«Мысль, что все это прошло, что молодость пройдет без этого, не дает мне покоя, – пишет она. – Можно жить без очень многого: без любви, без семьи, без “теплого уголка”!.. Но как примириться с мыслью, что революции не будет?..» «Если бы началось, стала бы я хандрить! От одной мысли крылья вырастают!..»

Революция в ее глазах – противоположность бессмыслице буден. Только героическое не дает душе покрыться плесенью, скукожиться, отмереть… И в одном из писем она напишет нечто совсем чудовищное (если забыть о ее возрасте): «Неужели эти улицы никогда не потеряют своего мирного вида? Неужели эти стекла не зазвенят под камнями?.. Вот передо мной какие-то статуи… Как охотно вышвырнула бы я их за окно, с каким восторгом следила бы, как горит наш милый старый дом!.. Только бы началось…»

(И десяти лет не пройдет – начнется. Правда, то, что начнется, уже не захочется назвать революцией…)

Но пока она спорит с Петром о целях борьбы. И тут они категорически расходятся во мнениях. Борьба за «счастье других»? Марина протестует.

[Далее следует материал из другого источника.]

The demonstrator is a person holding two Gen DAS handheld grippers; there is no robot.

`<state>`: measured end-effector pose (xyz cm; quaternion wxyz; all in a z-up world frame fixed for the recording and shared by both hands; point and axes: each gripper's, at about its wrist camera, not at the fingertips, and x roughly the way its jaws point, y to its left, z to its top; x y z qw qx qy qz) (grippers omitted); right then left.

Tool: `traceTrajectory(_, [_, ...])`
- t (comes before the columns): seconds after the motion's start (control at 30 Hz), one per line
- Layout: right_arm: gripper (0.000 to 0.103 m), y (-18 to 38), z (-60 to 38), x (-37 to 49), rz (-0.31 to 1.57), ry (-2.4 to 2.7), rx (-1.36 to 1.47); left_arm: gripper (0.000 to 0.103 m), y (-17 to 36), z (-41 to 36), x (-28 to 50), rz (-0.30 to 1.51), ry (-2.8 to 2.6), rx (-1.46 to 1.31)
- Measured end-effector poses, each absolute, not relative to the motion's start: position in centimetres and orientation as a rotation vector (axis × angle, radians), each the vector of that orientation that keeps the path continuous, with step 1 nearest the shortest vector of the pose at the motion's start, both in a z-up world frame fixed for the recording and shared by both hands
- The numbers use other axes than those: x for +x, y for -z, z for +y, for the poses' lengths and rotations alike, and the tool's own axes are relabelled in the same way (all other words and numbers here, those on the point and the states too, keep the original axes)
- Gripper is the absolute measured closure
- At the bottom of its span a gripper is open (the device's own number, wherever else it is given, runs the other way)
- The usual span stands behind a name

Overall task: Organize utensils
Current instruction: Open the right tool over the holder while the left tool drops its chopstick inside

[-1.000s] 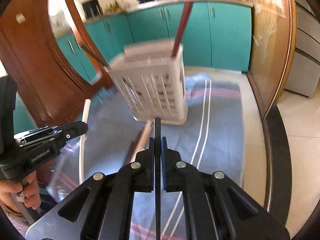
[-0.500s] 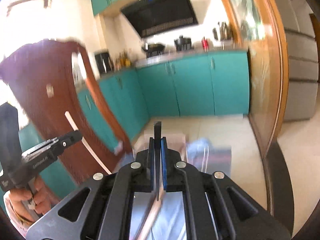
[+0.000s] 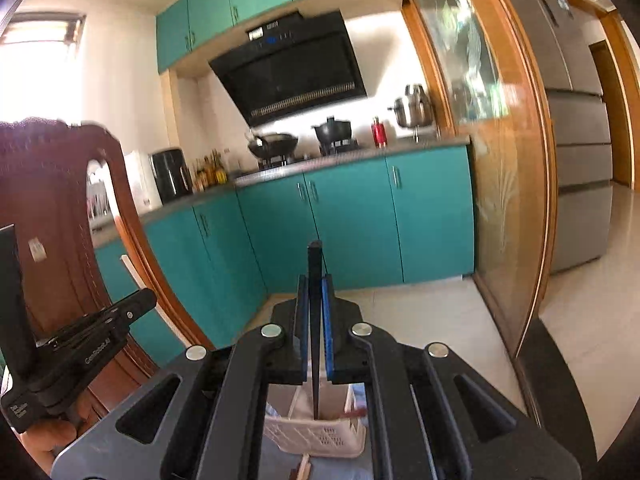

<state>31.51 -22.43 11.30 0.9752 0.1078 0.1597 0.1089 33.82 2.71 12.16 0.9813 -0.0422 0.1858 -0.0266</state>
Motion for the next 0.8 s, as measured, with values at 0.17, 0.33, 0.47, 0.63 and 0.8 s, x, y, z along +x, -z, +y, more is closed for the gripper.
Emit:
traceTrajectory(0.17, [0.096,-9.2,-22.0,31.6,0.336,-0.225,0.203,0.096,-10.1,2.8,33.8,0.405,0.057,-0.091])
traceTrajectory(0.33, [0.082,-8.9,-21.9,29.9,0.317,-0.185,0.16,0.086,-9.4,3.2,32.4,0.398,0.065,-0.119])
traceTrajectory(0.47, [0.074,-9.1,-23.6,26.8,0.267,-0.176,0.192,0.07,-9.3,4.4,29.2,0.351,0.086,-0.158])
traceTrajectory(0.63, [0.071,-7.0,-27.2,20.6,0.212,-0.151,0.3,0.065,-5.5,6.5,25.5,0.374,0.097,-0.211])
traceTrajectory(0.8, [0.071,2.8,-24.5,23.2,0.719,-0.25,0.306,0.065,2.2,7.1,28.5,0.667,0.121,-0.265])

Революция отнюдь не средство наполнения голодных желудков – и марксисты тут совсем ни при чем. «Умереть за… русскую конституцию? Ха-ха-ха! На кой она мне черт, конституция, когда мне хочется Прометеева огня!» Не за народ пошла бы она на революционный подвиг, не за большинство, которое «тупо, глупо и всегда неправо». Скорее уж за меньшинство, которое всегда гонимо большинством! Вот ее мечта: «Говорить, не боясь преград, идти смело, никому не отдавая отчета – куда и зачем, влечь за собой толпу…» Идти против… «Против чего? – спросите вы. Против язычества во времена первых христиан, против католичества, когда оно сделалось господствующей религией и опошлилось в лице его жадных, развратных, низких служителей, против республики за Наполеона, против Наполеона за республику, против капитализма во имя социализма… против социализма, когда он будет проведен в жизнь, против, против, против!»

Но есть и за в тех же ее письмах Понтику. Вот такое: «Вдруг исчезла бы Москва – с синематографами, конками, гостиницами, экипажами, четвергами, субботами, всей этой суетней и вместо нее – Кавказ, монастырь, где томилась Тамара, скалы, орлиные гнезда, аулы, вершины Казбека и Эльбруса… Изведать хоть раз чувство одинокого творчества там, наверху, забыть о Москве, не знать о митингах, кадетах и эсдеках, холере и синематографах…»

То есть при всех ее «революционных» страстях самое лучшее там – в вышине, где орлиные скалы! (Именно так много лет спустя она назовет свой цикл стихов, посвященных Волошину: «Ici-haut» – «Там, в вышине»… Необыкновенно рано она знает о себе главные вещи. Ей едва исполнилось шестнадцать, когда она пишет эти строки.)

Петр Юркевич старше Марины на три года. Он темноволос и курчав, не только хорош собой, но еще умен и способен к искренности. Они продолжают видеться осенью и зимой в Москве. И вскоре Марина убеждает себя: она влюблена!

Удостоверившись, недолго думая, доверяя порыву, она внезапно признается в этом Понтику в один из его приходов в трехпрудный дом.

Что и как именно тогда было сказано, что произошло – неизвестно, очевидно только, что при желании все можно было свести к легкой шутке.

«Милый, славный Понтик! – пишет Марина уже на следующий день после инцидента. – Не сердитесь, все равно этим ничего не достигнете. Нужно было чем-нибудь выразить то чувство, названия которого я не знаю, – если вышло по-ребячески и глупо – изменять теперь поздно. Обещать ничего не обещаю, совсем не вижу, почему я должна обещать. Скажу одно: такие поступки не повторяются. Сейчас вечер. В комнатах ясный сумрак. Небо желто-розовое, светлое, звонят колокола. В такие вечера я никак не могу найти себе места. ‹…› Любовь, дружба ли – не все ли равно? Дело не в названии. Господи, Понтик, как много в жизни такого, чего нельзя выразить словами! Слишком мало на земле слов. Крепко жму Вам руку. Не сердитесь за вчерашний порыв… Ну, друзья, что ли? Ваша МЦ».